Presidency: Domestic, foreign debt expenses LE130 bn

Egypt’s foreign and internal debt services have accumulated over the past decades and now exceed LE130 billion, presidential spokesperson Yasser Ali said Saturday.

Ali said in a tweet that settling debts and debt services, including interest, consumes 25 percent of public expenditure annually.

“A fast look at the state budget on 1 June revealed that total revenues could not pass LE393 billion, while expenses stood at LE533 billion,” Ali said. “Salaries for government administrative employees make up LE136 billion, or 25 percent of the expenses, while spending on subsidization and pensions amounts to LE146 billion, or 27 percent of the total spending.”

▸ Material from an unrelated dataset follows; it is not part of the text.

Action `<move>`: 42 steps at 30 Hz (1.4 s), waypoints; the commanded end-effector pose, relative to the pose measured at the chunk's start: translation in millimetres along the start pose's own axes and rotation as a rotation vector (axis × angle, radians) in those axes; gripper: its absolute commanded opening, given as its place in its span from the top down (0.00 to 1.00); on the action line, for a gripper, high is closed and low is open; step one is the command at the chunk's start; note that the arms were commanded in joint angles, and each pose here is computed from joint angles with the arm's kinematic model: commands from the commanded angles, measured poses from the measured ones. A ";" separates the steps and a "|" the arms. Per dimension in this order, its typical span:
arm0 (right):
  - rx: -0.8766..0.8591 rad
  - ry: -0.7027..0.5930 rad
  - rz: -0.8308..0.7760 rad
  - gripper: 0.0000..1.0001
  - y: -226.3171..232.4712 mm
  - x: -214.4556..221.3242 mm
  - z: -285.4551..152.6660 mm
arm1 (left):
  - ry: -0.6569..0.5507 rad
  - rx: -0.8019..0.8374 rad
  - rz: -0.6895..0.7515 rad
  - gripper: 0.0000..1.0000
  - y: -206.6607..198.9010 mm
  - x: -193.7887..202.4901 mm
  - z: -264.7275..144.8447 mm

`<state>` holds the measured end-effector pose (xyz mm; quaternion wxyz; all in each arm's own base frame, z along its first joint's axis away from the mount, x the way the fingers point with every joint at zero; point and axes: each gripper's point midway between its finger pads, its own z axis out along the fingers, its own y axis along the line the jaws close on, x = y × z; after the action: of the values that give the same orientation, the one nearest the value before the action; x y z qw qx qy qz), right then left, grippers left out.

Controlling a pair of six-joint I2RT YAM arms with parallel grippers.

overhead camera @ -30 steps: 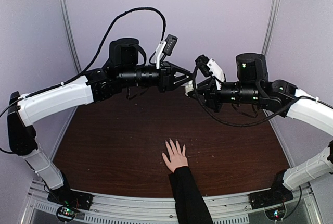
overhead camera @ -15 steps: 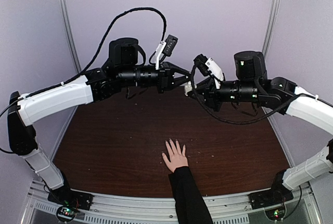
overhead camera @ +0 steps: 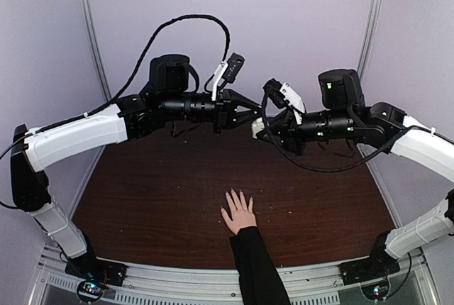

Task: Paint the nails
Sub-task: Screw the nail polish bottle cap onto the nail polish bottle.

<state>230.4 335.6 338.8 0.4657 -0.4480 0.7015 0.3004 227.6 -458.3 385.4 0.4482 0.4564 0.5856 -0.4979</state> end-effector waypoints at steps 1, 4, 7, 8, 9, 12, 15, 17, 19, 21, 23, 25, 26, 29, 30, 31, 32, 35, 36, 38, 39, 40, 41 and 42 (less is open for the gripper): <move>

Egypt has been struggling to reinvigorate its flailing economy amid accumulated debts and soaring economic demands since the revolution that ousted former President Hosni Mubarak in February 2011.

Earlier this month, Finance Minister Momtaz al-Saeed told the Shura Council that public debt had swelled.

Lionel Johns, director of the US Chamber of Commerce in Washington DC, had told Al-Masry Al-Youm that US investors were lobbying for the United States government to drop US$3.2 billion in debt that Egypt owes Washington, and for the EU to drop another debt of $7 billion to the Paris Club.